Luther looked Marty up and down.

"Who'd you steal the suit off?"

Marty picked up one of the open bottles and sniffed it, ignoring the remark. Tonight he wasn't going to be needled: tonight he had things figured out, and he'd let no one burst the bubble.

"I said: where'd you-"

"I heard you first time. I bought it."

"What with?"

Marty put the bottle down heavily. Glasses on the table clinked together. "Why don't you shut up?"

Luther shrugged. "Old man give it to you?"

"I told you. Shove it."

"Seems to me you're getting in deep, man. You know you're guest of honor at this shindig?"

"I'm going along to meet some of the old man's friends, that's all."

"You mean Dwoskin and those fuckheads? Aren't you the lucky one?"

"And what are you tonight: the wine-boy?"

Luther grimaced as he pulled the cork on another bottle. "They don't have no waiters at their special parties.
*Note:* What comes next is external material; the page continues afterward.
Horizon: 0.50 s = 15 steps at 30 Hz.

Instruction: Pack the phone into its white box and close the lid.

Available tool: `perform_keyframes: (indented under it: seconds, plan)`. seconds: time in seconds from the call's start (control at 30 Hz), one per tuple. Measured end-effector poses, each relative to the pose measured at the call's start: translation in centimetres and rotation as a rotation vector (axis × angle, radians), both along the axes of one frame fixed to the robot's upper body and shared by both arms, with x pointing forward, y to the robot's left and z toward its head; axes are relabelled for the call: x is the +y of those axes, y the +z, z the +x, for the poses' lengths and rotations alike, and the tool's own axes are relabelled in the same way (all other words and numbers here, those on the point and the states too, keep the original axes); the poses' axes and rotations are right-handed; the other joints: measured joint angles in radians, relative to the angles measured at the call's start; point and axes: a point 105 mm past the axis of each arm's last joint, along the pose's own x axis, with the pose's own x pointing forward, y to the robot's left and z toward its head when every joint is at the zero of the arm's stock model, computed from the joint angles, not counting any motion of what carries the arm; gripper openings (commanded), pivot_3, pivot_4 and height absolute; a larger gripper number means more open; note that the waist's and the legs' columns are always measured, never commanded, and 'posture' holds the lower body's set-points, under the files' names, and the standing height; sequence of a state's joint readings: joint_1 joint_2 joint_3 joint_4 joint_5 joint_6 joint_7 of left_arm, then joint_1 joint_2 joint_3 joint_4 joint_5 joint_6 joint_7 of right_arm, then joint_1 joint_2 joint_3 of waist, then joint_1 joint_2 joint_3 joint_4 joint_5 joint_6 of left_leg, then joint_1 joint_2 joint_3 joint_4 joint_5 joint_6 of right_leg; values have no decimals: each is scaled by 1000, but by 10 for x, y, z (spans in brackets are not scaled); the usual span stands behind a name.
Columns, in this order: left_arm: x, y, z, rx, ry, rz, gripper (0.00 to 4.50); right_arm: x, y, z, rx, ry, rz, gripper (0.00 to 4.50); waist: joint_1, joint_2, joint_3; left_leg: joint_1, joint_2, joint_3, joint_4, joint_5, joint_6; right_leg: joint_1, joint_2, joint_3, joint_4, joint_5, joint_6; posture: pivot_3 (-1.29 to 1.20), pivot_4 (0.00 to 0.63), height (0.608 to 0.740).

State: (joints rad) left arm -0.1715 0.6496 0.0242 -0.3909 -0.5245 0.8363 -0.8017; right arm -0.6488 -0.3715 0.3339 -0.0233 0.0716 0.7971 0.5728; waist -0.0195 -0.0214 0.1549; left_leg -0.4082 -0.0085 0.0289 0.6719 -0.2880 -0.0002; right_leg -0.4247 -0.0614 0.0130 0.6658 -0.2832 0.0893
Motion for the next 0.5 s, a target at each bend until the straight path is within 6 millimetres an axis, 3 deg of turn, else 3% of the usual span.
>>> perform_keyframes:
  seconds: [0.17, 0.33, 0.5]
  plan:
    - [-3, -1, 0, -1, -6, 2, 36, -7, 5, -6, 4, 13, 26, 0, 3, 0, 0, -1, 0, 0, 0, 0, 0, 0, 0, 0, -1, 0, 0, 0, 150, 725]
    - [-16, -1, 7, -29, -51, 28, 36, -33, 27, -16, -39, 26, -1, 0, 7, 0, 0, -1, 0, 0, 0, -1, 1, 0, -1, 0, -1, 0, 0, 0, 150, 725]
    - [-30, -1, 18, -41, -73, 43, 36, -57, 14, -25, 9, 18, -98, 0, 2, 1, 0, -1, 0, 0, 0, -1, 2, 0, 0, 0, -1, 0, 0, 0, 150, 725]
They're very private."

"What do you mean?"

"What do I know?" Luther said, shrugging. "I'm a monkey, right?"

Between eight and eight-thirty, the cars started to arrive at the Sanctuary. Marty waited in his room for a summons to join the rest of the guests. He heard Curtsinger's voice, and those of women; there was laughter, some of it shrill. He wondered if it was just the wives they'd brought, or their daughters too.

The phone rang.

"Marty." It was Whitehead.

"Sir?"

"Why not come up and join us? We're waiting for you."

"Right."

"We're in the white room." Another surprise. That bare room, with its ugly altarpiece, seemed an unlikely venue for a dinner party.

Evening was drawing on outside, and before going on up to the room, Marty switched the lawn floods on. They blazed, their illumination echoing through the house. His earlier trepidation had been entirely replaced by a mixture of defiance and fatalism. As long as he didn't spit in the soup, he told himself, he'd get through.

"Come on in, Marty."

The atmosphere inside the white room was already chokingly thick with cigar and cigarette smoke. No attempt had been made to prettify the place. The only decoration was the triptych: its crucifixion as vicious as Marty remembered it. Whitehead stood as Marty entered, and extended his hand in welcome, an almost garish smile on his face.

"Close the door, will you? Come on in and sit down."

There was a single empty place at the table. Marty went to it.

"You know Felix, of course."

Ottaway, the fan-dancing lawyer, nodded. The bare bulb threw light on his pate, and exposed the line of his toupee.

"And Lawrence."

Dwoskin-the lean and trollish-was in the middle of a sip of wine. He murmured a greeting.

"And James."

"Hello," said Curtsinger. "How nice to see you again." The cigar he held was just about the largest Marty had ever set eyes on.

The familiar faces accounted for, Whitehead introduced the three women who sat between the men.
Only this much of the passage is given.